Quality of life is also very important to all; and is also to the elderly, their families, and their treating physicians. Older people, if suffering from any chronic disease, will generally have a poorer quality of life; therefore, more assistance is necessary in activities of daily living to help maintain their quality of life or at least improve upon it. Besides, chronic diseases are a significant cost to the healthcare industry. Nearly three quarters of medical expenditures take place on this small number of chronic illnesses that mainly include the cardiovascular diseases, diabetes, and cancers (West, 2013 p.9). There seemed to be a tremendous necessity for such chronic diseases to be controlled and monitored by patients themselves; and this has resulted in the increased use of medical devices, mostly in the home.
A medical device is, simply defined as any item, used to diagnose, treat, or prevent a disease, injury, or any other condition. The device can range from items as simple as a tongue depressor to more complex devices, such as ventilators (Swayze 2). Many healthcare professionals are also encouraging the use of mobile devices that monitor patient symptoms and provide timely advice on treatment and drug therapy because they have the potential to control costs, reduce errors, and improve upon the patients’ experiences (West, 2013 p.9). Today, increasing number of elderly people are using medical devices at home; and are also using mobile devices that assist them in keeping up with their health. We will review the literature on what impact such devices have on the healthcare of such elderly people who use them in their daily life.
Body of literature
The hospital and the clinical environment is standardized and regulated, but the home environment is unpredictable and uncontrolled (Bitterman 39). Studies have investigated the user friendliness of devices such as home ventilators, long term oxygen therapy, antibiotic intravenous therapy, peritoneal dialysis, and peritoneal hemodialysis when used at home by the patients themselves.

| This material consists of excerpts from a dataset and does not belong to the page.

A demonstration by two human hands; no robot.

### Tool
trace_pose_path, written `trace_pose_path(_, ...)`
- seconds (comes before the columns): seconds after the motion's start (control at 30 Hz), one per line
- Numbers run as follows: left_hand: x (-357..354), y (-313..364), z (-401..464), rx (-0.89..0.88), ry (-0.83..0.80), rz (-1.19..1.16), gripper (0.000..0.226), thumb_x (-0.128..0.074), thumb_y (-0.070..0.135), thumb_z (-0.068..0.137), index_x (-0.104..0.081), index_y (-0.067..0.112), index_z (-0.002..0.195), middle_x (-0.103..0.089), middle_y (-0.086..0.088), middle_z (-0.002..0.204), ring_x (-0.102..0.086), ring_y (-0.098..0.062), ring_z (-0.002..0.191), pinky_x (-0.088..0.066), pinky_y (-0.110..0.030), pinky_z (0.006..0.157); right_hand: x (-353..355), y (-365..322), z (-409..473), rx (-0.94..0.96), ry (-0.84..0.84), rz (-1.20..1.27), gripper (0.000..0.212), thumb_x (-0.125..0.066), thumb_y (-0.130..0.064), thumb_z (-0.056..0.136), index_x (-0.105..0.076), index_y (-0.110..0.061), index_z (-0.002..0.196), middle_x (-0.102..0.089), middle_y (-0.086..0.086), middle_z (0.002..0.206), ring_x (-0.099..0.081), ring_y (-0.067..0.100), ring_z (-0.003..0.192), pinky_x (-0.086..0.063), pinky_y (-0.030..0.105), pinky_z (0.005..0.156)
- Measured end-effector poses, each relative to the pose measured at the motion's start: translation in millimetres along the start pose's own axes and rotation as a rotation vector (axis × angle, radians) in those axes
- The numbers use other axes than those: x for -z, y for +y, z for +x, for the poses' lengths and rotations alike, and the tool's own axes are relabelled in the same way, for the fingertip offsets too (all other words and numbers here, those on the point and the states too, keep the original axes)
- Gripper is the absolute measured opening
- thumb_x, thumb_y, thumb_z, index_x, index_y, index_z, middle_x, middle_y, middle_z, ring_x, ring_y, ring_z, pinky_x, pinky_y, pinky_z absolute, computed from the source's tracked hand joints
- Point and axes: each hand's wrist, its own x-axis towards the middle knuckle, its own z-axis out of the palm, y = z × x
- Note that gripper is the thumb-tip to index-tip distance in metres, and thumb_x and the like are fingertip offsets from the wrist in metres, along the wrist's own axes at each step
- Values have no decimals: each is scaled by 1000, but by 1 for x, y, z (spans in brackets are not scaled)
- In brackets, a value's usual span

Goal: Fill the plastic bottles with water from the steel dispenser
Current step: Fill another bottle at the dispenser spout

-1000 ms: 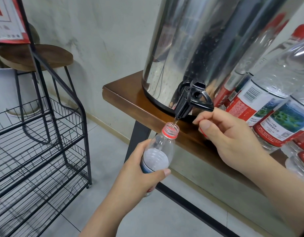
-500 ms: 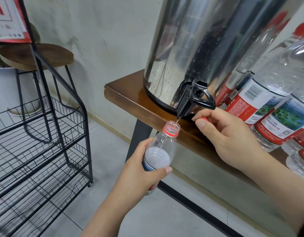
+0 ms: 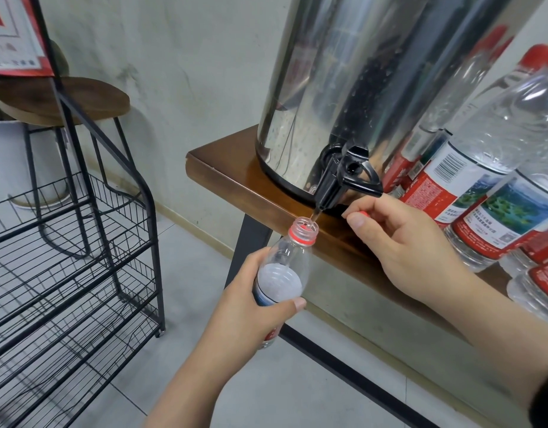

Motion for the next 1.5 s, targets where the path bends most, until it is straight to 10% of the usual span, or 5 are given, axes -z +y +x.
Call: trace_pose_path(1.5,-1,1,-1,-6,-11,8,73,-86,27,80,-46,52,136,-62,23,122,-62,-4,113,-52,-7,78,-1,4,2,0,-39,-94,39,-44,-68,79,-65,-37,93,-65,-4,82,-57,14,72,-42,21,63)
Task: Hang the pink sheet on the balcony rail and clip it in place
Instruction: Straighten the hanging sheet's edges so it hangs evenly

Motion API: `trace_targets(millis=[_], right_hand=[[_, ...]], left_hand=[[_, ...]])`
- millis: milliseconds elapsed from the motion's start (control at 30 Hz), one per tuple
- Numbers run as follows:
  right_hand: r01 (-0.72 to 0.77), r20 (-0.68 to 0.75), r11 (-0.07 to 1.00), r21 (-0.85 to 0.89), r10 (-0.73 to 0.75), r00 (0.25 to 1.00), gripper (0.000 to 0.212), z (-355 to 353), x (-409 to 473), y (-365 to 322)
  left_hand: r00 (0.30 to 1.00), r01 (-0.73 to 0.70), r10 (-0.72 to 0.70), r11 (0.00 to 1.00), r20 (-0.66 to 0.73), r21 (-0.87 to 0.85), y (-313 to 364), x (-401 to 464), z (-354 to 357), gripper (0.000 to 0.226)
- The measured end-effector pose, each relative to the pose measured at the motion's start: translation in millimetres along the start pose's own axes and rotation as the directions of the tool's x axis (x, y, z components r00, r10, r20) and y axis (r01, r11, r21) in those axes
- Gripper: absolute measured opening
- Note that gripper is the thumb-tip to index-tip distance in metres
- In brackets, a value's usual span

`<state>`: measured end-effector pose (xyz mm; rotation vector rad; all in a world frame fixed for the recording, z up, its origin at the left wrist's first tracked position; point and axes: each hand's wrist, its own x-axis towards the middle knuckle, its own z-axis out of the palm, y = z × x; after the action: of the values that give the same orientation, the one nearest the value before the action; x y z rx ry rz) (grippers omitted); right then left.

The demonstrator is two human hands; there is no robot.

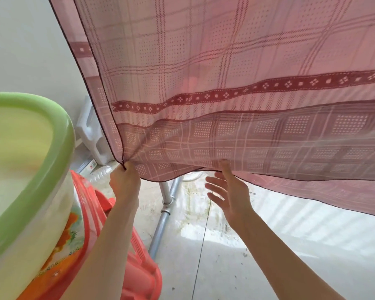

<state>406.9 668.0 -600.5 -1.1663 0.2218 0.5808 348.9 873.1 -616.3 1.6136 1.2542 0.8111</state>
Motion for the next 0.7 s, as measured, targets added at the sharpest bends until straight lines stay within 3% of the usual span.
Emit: trace_targets(millis=[67, 133, 200, 300, 433, 533, 633, 700], right_hand=[[0.020, -0.013, 0.998, 0.053, -0.019, 1.000, 0.042, -3, -3, -6], [0.060, -0.107, 0.989, 0.134, -0.046, 0.993, 0.039, -6, -2, -13], [0.125, -0.210, 0.974, 0.189, -0.084, 0.974, 0.034, -12, 0, -19], [0.221, -0.229, 0.924, 0.314, -0.152, 0.961, 0.020, -26, 7, -32], [0.282, -0.215, 0.869, 0.407, -0.209, 0.954, 0.001, -47, 13, -51], [0.259, -0.188, 0.888, 0.380, -0.200, 0.962, 0.004, -49, 19, -44], [0.241, -0.193, 0.911, 0.334, -0.184, 0.964, 0.023, -39, 26, -26], [0.235, -0.188, 0.926, 0.296, -0.185, 0.965, 0.016, -31, 29, -16]], left_hand=[[1.000, 0.024, -0.023, 0.998, 0.009, -0.059, -1, 5, 2, 0.029], [0.997, 0.074, -0.065, 0.972, 0.048, -0.224, -5, 4, 4, 0.025], [0.989, 0.130, -0.090, 0.902, 0.115, -0.411, -10, -2, 4, 0.022], [0.977, 0.186, -0.090, 0.808, 0.195, -0.558, -10, -7, 3, 0.023], [0.975, 0.201, -0.086, 0.741, 0.207, -0.640, -2, -10, 8, 0.022], [0.975, 0.213, -0.107, 0.710, 0.197, -0.671, -1, -8, 12, 0.020], [0.983, 0.180, -0.147, 0.743, 0.106, -0.644, 0, 6, 13, 0.025], [0.976, 0.186, -0.215, 0.750, 0.031, -0.635, 1, 13, 16, 0.029]])
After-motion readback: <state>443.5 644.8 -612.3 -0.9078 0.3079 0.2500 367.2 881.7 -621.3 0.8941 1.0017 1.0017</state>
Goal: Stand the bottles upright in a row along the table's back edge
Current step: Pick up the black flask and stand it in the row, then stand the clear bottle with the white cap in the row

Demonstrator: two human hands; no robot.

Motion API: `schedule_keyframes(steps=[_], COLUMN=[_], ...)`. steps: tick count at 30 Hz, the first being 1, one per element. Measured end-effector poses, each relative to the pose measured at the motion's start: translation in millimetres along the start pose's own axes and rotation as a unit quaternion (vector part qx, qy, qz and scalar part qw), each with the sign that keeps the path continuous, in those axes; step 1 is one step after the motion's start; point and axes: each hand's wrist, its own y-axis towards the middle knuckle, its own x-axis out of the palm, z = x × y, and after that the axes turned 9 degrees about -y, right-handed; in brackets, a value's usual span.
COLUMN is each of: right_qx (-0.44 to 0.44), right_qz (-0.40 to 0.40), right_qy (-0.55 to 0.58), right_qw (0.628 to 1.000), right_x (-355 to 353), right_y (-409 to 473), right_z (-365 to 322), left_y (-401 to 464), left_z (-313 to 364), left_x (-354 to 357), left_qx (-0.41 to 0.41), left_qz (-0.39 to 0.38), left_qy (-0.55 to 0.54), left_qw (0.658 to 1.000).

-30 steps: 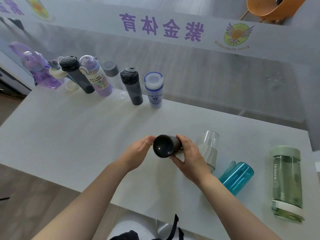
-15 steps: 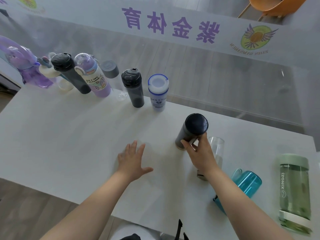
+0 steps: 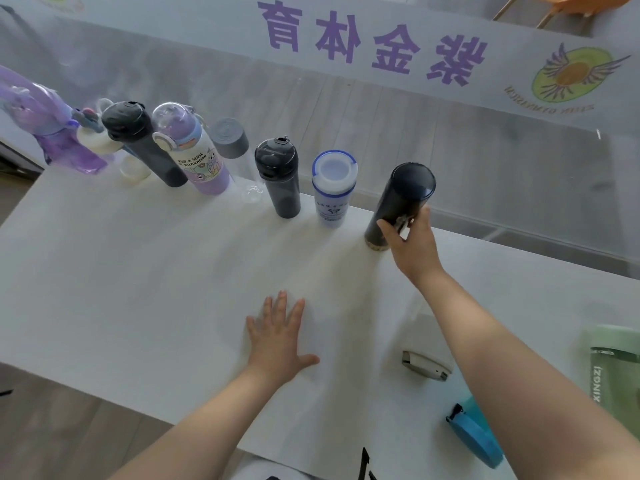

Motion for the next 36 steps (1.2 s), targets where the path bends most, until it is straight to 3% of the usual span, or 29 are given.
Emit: schedule_keyframes(steps=[16, 21, 27, 30, 36], right_qx=[0.023, 0.027, -0.143, -0.230, -0.254], right_qz=[-0.004, -0.041, -0.078, -0.118, -0.154], right_qy=[-0.009, -0.121, -0.274, -0.364, -0.472], right_qw=[1.000, 0.991, 0.948, 0.895, 0.830], right_x=[5.7, -12.0, -43.1, -52.8, -48.3], right_y=[26.2, -2.9, -65.6, -85.9, -105.5], right_z=[-3.4, 14.9, 59.3, 82.8, 113.5], left_y=[1.3, 0.8, 1.2, 2.2, 2.8], left_z=[-2.0, -5.8, -15.6, -21.6, -28.8], left_x=[1.9, 4.4, 11.7, 17.6, 26.3], left_qx=[0.002, 0.010, 0.031, 0.047, 0.068], left_qz=[-0.002, 0.011, 0.036, 0.063, 0.099], left_qy=[-0.011, -0.027, -0.042, -0.058, -0.067], left_qw=[1.000, 1.000, 0.998, 0.995, 0.990])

The home environment is particularly important to the elderly since they are associated with a deep emotional attachment with their home (O’Bryant 349). It is believed that clinical interventions at home might have a different effect on the natural characteristics of the home; and create ambiguities between ‘home’ and ‘institution,’ that may wipe away any positive notions that older people might have for their home (Thomson 2). The older people might feel as if their home has become an institution/ hospital. Another fact is that older people have their spouses or other family members living with them, who will also have similar kind of attachment towards their home. Thus, the presence of medical equipment at home, and the possibility that they may have to interact with the device or help the elderly patient with treatment, may have an effect on their own roles and identity, within that environment (Thomson 2).
A recent study of twelve older people aged 65 and above adopted a qualitative study design; and interviewed the study participants and their partners. The older people used medical devices in their homes (Table 1) (Thomson 2). Braun and Clarke’s systematic approach to thematic analysis was used to identify, analyze, and report the themes within the interview data (Thomson 3). Two themes were constructed after the analysis was done that described how medical devices used at homes present certain challenges to the elderly, and their spouses, and other family members. The themes were constructed around the idea, in how the device is adopted, and the personal adjustments that they are required to make because of the presence of the devices at home. The first theme of ‘self-esteem’ highlighted the psychological impact of the device on the elderly users; while the second theme of ‘social device' highlighted the social impact of these devices on the user and the people around them. The authors concluded that the use of devices at home had both a positive and negative psychosocial impact on the users’ lives (Thomson 6).
In the first theme of self -esteem, there was a real sense of helplessness when participants agreed that there is no real alternative to having these medical devices in their lives. In this study, participants using the device monitored their condition and used the results to modify their behavior. This theme also described examples of the ability of older participants to derogate others, and point out that other people with similar conditions and using similar devices were doing less well or using their devices incorrectly (Thomson 6). As was described in the social device theme, the use of device impacted the lives of elderly users’ partners and wider social circle. Though the device was used by the elderly in the shared bedroom, the role of husband/wife remained intact. The reason for this is not clear, but could be the result of the device acting to supplement informal care and promote independence. There were still other emotional consequences of the use of such devices on their partners. While one husband reported a certain amount of embarrassment when he was out with his wife and while she was using the medical device, another user reported that the very act of using the device in front of her spouse caused the husband to become angry and irritated. However, the study also showed that devices can also become a part of social interaction with the grandchildren (Thomson 7).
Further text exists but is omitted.